# INSTRUCTIONS TO FOLLOW:
Reproduce the lines below exactly. Skip images.

# INFORMATION PROVIDED:
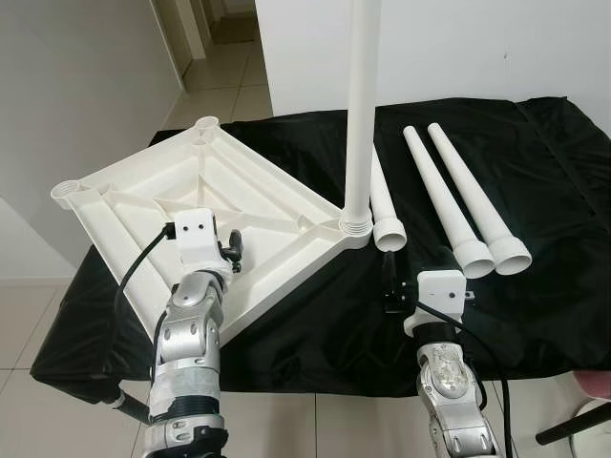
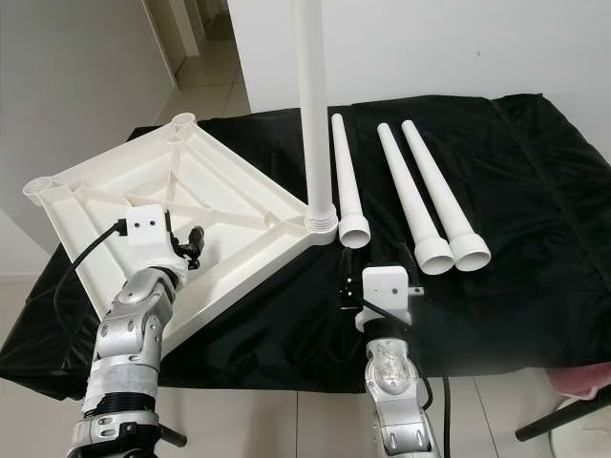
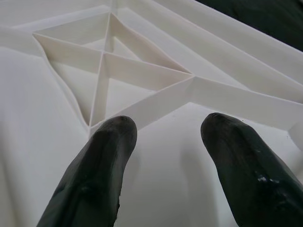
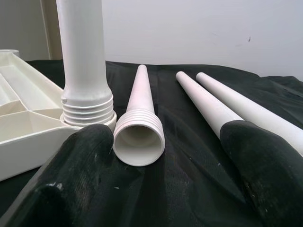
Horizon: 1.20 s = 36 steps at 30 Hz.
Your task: Building children table
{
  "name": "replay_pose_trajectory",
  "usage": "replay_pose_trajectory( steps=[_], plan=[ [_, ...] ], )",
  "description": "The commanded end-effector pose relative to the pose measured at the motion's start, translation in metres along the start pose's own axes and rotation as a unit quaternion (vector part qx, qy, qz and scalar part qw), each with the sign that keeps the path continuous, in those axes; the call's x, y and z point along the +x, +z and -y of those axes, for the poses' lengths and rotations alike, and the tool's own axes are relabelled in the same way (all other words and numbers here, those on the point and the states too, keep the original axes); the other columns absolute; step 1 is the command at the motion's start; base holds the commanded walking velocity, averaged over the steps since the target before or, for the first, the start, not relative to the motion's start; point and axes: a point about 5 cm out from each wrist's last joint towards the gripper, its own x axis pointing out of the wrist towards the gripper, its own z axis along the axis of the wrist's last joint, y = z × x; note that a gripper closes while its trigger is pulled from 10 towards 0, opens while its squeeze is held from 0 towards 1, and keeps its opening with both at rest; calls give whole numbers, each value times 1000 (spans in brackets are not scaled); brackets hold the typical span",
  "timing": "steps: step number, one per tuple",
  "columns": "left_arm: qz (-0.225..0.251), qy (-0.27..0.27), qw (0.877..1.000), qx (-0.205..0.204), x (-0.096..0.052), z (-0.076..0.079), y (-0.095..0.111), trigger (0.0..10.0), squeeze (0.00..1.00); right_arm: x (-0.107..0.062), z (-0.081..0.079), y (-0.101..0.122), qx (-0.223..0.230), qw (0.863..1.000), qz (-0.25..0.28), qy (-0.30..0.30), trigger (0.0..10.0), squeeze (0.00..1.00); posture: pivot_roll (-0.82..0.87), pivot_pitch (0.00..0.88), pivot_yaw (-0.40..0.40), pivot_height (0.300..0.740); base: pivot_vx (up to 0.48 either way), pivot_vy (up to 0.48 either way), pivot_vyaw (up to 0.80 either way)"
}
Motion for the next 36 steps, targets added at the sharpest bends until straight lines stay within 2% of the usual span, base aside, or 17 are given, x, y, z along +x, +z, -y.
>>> replay_pose_trajectory(
  steps=[1, 8, 20, 29, 30, 31, 36],
  plan=[
    [-19, 212, 977, -13, -6, -19, -7, 10000, 0, 0, -2, 1, 4, 1000, -3, 0, 10000, 0, -130, 34, 107, 740, 0, 0, 0],
    [-18, 223, 974, -21, -8, -23, -8, 10000, 0, -2, -2, 0, 4, 1000, -5, -1, 10000, 0, -132, 45, 106, 740, 0, 0, 0],
    [-12, 225, 974, -32, -6, -19, -11, 10000, 0, -1, -2, 0, 4, 1000, -7, -4, 10000, 0, -131, 45, 108, 740, 0, 0, 0],
    [-22, 251, 967, -45, -6, -21, -11, 10000, 0, 0, -3, 0, 6, 1000, -6, -7, 10000, 0, -133, 42, 109, 740, 0, 0, 0],
    [-25, 262, 963, -52, -6, -23, -10, 8078, 0, 0, -3, 0, 7, 1000, -6, -8, 10000, 0, -133, 41, 109, 740, 0, 0, 0],
    [-24, 272, 960, -56, -6, -24, -9, 9725, 0, 0, -3, 1, 7, 1000, -6, -8, 10000, 0, -135, 40, 109, 740, 0, 0, 0],
    [-22, 278, 958, -60, -5, -26, -7, 10000, 0, 1, -3, 1, 8, 1000, -6, -9, 10000, 0, -136, 39, 108, 740, 0, 0, 0]
  ],
)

# TASK SOLUTION:
Horizon: 1.20 s = 36 steps at 30 Hz.
Your task: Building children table
{
  "name": "replay_pose_trajectory",
  "usage": "replay_pose_trajectory( steps=[_], plan=[ [_, ...] ], )",
  "description": "The commanded end-effector pose relative to the pose measured at the motion's start, translation in metres along the start pose's own axes and rotation as a unit quaternion (vector part qx, qy, qz and scalar part qw), each with the sign that keeps the path continuous, in those axes; the call's x, y and z point along the +x, +z and -y of those axes, for the poses' lengths and rotations alike, and the tool's own axes are relabelled in the same way (all other words and numbers here, those on the point and the states too, keep the original axes); the other columns absolute; step 1 is the command at the motion's start; base holds the commanded walking velocity, averaged over the steps since the target before or, for the first, the start, not relative to the motion's start; point and axes: a point about 5 cm out from each wrist's last joint towards the gripper, its own x axis pointing out of the wrist towards the gripper, its own z axis along the axis of the wrist's last joint, y = z × x; note that a gripper closes while its trigger is pulled from 10 towards 0, opens while its squeeze is held from 0 towards 1, and keeps its opening with both at rest; calls give whole numbers, each value times 1000 (spans in brackets are not scaled); brackets hold the typical span",
  "timing": "steps: step number, one per tuple",
  "columns": "left_arm: qz (-0.225..0.251), qy (-0.27..0.27), qw (0.877..1.000), qx (-0.205..0.204), x (-0.096..0.052), z (-0.076..0.079), y (-0.095..0.111), trigger (0.0..10.0), squeeze (0.00..1.00); right_arm: x (-0.107..0.062), z (-0.081..0.079), y (-0.101..0.122), qx (-0.223..0.230), qw (0.863..1.000), qz (-0.25..0.28), qy (-0.30..0.30), trigger (0.0..10.0), squeeze (0.00..1.00); posture: pivot_roll (-0.82..0.87), pivot_pitch (0.00..0.88), pivot_yaw (-0.40..0.40), pivot_height (0.300..0.740); base: pivot_vx (up to 0.48 either way), pivot_vy (up to 0.48 either way), pivot_vyaw (up to 0.80 either way)"
}
Motion for the next 36 steps, targets added at the sharpest bends until straight lines stay within 2% of the usual span, base aside, or 17 are given, x, y, z along +x, +z, -y.
>>> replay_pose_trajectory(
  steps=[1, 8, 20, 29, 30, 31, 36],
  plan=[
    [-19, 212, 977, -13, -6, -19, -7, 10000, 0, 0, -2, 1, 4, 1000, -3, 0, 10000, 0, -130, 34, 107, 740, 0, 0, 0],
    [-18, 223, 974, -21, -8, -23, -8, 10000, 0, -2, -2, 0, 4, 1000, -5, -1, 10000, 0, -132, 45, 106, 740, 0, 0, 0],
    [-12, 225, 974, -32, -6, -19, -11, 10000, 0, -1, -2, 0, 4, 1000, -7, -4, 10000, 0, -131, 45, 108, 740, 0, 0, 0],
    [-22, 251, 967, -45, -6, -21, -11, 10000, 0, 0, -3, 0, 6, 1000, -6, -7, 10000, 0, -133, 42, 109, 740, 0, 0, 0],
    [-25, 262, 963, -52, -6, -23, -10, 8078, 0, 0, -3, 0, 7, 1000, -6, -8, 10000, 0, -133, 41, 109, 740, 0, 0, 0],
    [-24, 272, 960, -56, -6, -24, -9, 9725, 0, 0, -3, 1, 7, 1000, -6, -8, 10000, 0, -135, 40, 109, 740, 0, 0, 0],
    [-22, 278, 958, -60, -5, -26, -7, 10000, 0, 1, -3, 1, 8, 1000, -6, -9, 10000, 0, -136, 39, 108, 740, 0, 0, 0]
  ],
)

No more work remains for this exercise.